Problem description.
The reply is a verbatim copy of the listing below with its images dropped.

──────────

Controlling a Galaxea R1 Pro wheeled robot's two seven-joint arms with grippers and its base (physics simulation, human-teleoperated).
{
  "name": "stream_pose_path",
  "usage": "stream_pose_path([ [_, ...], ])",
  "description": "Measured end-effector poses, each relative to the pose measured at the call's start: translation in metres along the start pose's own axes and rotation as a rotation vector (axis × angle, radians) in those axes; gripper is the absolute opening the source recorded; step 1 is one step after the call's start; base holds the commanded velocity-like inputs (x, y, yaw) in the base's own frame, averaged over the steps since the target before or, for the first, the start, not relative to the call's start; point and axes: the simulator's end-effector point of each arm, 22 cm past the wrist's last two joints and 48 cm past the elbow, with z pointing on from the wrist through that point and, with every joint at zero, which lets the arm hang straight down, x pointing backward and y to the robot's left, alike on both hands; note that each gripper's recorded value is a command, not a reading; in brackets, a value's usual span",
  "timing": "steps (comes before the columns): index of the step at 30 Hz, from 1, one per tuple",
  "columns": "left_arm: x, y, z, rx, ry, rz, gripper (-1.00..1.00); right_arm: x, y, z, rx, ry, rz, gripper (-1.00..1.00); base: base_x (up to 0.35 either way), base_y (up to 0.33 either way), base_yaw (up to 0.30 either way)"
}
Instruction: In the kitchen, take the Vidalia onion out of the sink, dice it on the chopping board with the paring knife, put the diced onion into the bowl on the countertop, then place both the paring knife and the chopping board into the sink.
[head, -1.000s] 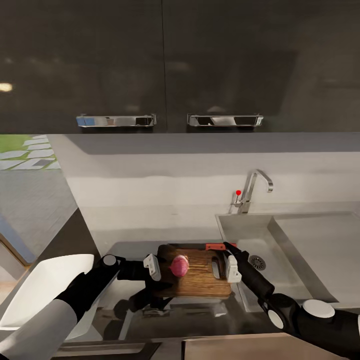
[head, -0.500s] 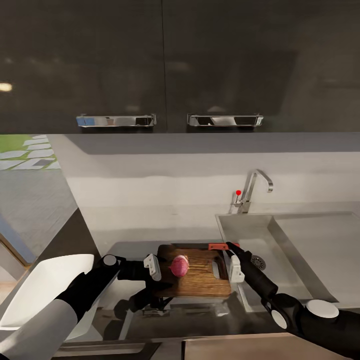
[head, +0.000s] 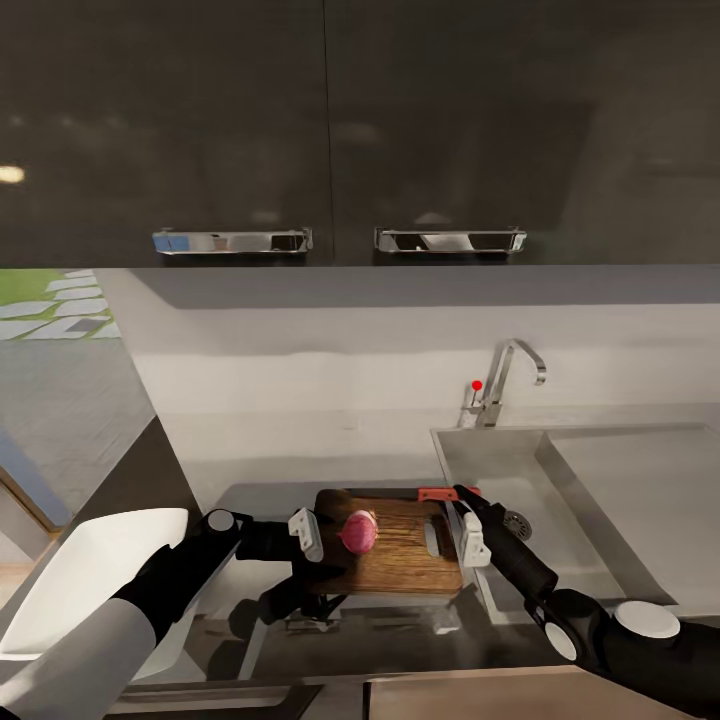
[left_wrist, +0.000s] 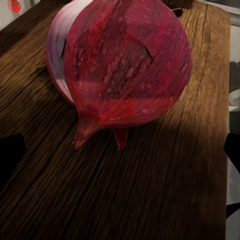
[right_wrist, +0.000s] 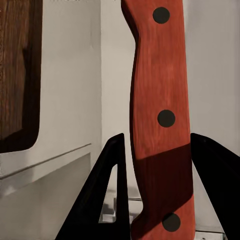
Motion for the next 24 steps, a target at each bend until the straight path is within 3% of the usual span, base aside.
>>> stream_pose_path([
  [24,-0.0001,0.0003,-0.0001,-0.001,-0.001,-0.001,1.00,-0.0012,0.0010,-0.0001,-0.002,-0.002,-0.003,-1.00,0.000,0.000,0.000],
])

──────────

Exercise result.
Controlling a Galaxea R1 Pro wheeled robot's two seven-joint arms with grippers and its base (physics simulation, human-teleoperated).
{
  "name": "stream_pose_path",
  "usage": "stream_pose_path([ [_, ...], ])",
  "description": "Measured end-effector poses, each relative to the pose measured at the call's start: translation in metres along the start pose's own axes and rotation as a rotation vector (axis × angle, radians) in those axes; gripper is the absolute opening the source recorded; step 1 is one step after the call's start; base holds the commanded velocity-like inputs (x, y, yaw) in the base's own frame, averaged over the steps since the target before or, for the first, the start, not relative to the call's start; point and axes: the simulator's end-effector point of each arm, 22 cm past the wrist's last two joints and 48 cm past the elbow, with z pointing on from the wrist through that point and, with every joint at zero, which lets the arm hang straight down, x pointing backward and y to the robot's left, alike on both hands; note that each gripper's recorded value is a command, not a reading; in brackets, a value's usual span",
  "timing": "steps (comes before the columns): index of the step at 30 Hz, from 1, one per tuple",
  "columns": "left_arm: x, y, z, rx, ry, rz, gripper (-1.00..1.00); right_arm: x, y, z, rx, ry, rz, gripper (-1.00..1.00); base: base_x (up to 0.35 either way), base_y (up to 0.33 either way), base_yaw (up to 0.30 either way)"
}
Instruction: In the kitchen, take the Vidalia onion out of the sink, dice it on the chopping board with the paring knife, put the diced onion into the bowl on the countertop, then place both the paring knife and the chopping board into the sink.
[head, -1.000s] 
[head, -0.500s] 
[head, +0.000s] 
[left_wrist, +0.000s] 
[right_wrist, +0.000s] 
Motion for the next 24 steps, a target at each bend until the straight path is within 3% of the usual span, base aside.
>>> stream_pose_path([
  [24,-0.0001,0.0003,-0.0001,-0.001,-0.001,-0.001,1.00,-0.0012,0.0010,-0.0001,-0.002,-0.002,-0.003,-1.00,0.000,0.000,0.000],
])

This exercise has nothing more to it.